= TASK DETAILS =
For the listing below, print exactly the lines from the line with "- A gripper" to the line with "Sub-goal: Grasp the", both included, and nothing beyond them.

*** RECORDS PROVIDED Section Begins ***

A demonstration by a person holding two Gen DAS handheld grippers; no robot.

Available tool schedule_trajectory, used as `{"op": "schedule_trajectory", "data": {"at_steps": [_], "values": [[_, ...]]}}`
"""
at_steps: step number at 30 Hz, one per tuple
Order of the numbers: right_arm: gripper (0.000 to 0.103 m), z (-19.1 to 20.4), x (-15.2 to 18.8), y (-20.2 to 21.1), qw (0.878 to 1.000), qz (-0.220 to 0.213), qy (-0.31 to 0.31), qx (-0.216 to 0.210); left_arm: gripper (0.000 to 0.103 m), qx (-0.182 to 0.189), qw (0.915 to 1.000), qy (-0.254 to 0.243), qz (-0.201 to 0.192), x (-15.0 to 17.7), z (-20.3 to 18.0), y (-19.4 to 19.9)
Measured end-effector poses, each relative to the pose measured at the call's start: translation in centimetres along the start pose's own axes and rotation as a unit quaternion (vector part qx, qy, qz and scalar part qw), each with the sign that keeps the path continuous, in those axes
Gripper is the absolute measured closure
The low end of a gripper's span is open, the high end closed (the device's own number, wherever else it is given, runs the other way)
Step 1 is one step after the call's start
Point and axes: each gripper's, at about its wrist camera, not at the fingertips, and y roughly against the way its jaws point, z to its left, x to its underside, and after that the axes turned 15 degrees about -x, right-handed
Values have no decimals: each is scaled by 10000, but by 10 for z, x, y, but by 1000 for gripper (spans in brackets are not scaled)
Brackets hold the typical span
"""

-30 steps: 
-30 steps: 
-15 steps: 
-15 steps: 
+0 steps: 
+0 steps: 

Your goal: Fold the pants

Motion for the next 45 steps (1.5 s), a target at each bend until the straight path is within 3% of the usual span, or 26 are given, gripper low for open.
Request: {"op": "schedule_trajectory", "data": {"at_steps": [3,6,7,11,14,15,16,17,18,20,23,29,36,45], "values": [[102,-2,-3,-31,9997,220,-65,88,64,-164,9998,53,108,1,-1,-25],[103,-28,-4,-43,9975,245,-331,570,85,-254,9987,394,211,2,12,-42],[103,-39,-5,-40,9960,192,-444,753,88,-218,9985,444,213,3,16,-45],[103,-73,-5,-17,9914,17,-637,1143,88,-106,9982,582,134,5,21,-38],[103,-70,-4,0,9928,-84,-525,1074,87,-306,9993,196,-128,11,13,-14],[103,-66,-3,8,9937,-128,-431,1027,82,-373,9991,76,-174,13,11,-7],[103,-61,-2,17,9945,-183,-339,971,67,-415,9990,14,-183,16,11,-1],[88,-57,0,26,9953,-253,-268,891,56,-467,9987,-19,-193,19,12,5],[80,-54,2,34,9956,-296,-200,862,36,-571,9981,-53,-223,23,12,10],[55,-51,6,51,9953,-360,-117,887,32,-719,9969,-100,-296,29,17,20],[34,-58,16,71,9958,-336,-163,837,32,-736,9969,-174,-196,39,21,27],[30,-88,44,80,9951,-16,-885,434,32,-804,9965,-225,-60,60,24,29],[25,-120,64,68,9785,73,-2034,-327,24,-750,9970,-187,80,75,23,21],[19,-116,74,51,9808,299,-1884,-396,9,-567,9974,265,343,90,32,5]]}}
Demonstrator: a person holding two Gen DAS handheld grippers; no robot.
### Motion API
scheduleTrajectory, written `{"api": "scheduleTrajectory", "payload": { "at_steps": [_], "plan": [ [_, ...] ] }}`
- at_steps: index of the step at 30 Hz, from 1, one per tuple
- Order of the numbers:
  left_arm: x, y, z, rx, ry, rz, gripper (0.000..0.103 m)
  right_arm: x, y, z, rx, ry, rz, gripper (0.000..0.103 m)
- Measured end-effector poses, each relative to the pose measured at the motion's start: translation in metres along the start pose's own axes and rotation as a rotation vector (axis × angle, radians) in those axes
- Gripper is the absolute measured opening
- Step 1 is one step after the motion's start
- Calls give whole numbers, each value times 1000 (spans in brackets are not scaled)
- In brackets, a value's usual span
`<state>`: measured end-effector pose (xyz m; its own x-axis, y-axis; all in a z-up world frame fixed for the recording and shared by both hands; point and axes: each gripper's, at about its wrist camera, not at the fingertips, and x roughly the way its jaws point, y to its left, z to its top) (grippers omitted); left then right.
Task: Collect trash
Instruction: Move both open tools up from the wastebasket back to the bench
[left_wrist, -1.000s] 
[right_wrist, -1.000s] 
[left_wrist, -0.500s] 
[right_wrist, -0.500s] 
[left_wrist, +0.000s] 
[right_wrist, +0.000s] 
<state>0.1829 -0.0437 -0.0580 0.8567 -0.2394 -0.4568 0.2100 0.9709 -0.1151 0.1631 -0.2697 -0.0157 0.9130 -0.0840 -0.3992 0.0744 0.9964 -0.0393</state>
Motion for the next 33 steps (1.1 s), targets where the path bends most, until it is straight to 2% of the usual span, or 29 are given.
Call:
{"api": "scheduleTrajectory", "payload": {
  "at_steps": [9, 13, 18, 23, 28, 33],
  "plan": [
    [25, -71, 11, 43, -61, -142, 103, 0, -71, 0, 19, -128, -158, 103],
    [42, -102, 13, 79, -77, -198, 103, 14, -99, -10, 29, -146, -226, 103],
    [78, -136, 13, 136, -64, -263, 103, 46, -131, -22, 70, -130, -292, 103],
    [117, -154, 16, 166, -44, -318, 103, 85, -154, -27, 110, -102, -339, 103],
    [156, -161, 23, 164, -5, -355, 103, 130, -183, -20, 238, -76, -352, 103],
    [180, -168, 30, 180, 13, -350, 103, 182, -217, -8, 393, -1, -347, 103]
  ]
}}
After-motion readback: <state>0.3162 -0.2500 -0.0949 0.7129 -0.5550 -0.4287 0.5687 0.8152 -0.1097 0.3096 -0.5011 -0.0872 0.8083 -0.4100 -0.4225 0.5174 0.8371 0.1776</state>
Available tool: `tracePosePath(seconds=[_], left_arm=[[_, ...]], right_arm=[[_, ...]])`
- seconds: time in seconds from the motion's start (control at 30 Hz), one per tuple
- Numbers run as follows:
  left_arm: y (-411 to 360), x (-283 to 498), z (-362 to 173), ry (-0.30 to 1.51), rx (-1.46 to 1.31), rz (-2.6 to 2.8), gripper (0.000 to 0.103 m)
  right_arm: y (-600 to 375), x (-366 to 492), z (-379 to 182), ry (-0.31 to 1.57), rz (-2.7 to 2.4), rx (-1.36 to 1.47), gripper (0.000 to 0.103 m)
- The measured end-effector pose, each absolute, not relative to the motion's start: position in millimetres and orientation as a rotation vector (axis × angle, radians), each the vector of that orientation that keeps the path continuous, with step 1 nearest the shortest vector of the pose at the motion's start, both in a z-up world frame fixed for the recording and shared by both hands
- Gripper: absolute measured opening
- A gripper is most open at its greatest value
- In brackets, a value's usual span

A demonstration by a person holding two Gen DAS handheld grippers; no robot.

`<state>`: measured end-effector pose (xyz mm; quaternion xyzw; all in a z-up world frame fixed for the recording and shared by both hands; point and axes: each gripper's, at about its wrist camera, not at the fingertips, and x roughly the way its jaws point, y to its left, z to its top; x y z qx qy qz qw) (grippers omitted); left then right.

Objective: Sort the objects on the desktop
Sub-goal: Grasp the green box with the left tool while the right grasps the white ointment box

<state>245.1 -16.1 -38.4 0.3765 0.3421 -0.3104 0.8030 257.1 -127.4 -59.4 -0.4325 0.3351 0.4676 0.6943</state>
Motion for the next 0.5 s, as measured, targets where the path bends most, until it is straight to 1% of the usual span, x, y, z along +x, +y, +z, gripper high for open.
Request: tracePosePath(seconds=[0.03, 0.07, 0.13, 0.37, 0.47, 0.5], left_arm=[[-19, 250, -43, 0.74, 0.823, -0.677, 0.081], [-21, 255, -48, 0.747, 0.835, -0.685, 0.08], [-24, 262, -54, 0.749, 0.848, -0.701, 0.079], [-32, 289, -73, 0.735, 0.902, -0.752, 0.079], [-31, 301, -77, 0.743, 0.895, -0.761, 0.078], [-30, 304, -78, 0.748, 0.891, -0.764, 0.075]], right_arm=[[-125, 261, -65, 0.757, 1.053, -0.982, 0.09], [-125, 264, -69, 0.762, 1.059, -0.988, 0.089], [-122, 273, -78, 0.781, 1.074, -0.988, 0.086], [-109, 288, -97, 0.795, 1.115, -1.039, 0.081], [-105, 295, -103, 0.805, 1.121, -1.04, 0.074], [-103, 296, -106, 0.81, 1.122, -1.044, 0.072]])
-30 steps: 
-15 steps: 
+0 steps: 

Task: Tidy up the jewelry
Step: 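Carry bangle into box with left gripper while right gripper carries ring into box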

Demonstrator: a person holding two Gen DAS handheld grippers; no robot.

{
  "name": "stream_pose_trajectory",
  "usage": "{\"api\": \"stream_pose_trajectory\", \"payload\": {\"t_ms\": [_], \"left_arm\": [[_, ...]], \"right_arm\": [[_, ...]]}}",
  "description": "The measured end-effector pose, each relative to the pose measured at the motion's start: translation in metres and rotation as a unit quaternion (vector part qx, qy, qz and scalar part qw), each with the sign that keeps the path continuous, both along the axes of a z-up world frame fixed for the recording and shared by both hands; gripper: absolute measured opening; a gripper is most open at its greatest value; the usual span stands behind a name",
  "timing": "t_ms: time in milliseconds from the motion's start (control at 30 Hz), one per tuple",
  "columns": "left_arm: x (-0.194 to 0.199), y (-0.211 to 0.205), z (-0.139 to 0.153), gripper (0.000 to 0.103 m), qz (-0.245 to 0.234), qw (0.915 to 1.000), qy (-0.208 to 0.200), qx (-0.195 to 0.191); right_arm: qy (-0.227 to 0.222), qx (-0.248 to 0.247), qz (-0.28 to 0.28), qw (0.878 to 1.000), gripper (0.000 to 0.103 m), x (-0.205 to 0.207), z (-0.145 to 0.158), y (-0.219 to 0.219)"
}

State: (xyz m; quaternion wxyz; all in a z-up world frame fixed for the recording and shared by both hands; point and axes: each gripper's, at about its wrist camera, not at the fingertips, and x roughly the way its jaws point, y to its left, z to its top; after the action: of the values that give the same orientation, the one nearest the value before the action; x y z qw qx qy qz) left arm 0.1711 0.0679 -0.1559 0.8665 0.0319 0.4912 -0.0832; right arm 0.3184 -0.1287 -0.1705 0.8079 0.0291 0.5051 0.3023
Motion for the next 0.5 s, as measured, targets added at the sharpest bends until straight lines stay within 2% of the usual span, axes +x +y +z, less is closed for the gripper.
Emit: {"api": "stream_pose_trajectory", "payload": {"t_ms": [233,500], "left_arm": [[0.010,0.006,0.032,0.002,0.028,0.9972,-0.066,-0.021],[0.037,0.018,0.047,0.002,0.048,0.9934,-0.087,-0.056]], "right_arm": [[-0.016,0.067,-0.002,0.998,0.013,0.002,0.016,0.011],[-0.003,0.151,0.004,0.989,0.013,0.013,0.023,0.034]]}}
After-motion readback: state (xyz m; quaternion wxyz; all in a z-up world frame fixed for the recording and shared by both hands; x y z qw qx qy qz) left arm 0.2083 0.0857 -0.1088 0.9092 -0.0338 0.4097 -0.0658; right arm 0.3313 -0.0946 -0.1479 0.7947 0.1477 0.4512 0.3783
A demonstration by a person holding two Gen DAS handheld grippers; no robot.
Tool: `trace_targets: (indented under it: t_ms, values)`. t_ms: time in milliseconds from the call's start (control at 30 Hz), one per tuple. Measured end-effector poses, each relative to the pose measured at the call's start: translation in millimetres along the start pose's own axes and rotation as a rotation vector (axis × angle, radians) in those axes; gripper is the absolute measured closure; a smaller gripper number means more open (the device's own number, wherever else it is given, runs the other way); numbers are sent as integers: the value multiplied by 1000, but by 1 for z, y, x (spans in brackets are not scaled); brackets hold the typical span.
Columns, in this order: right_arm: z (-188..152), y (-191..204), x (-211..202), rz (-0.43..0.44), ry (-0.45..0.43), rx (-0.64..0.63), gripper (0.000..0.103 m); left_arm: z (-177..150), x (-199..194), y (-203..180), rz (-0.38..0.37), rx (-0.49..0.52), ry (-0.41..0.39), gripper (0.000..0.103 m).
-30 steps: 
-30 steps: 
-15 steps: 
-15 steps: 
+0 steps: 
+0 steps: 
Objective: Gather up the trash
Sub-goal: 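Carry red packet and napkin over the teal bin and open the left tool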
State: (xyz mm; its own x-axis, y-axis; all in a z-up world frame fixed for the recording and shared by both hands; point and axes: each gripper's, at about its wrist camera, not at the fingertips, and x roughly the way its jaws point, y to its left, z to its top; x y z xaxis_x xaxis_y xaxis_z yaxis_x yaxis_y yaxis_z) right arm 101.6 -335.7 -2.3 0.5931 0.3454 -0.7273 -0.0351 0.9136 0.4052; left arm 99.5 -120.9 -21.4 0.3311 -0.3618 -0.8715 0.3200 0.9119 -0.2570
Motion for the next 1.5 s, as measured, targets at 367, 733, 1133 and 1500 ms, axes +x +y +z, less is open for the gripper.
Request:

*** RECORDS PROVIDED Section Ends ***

= ANSWER FOR THIS EXERCISE =
- A gripper is most open at its greatest value
- In brackets, a value's usual span

A demonstration by a person holding two Gen DAS handheld grippers; no robot.

`<state>`: measured end-effector pose (xyz mm; quaternion xyzw; all in a z-up world frame fixed for the recording and shared by both hands; point and axes: each gripper's, at about its wrist camera, not at the fingertips, and x roughly the way its jaws point, y to its left, z to its top; x y z qx qy qz qw) (grippers omitted); left then right.

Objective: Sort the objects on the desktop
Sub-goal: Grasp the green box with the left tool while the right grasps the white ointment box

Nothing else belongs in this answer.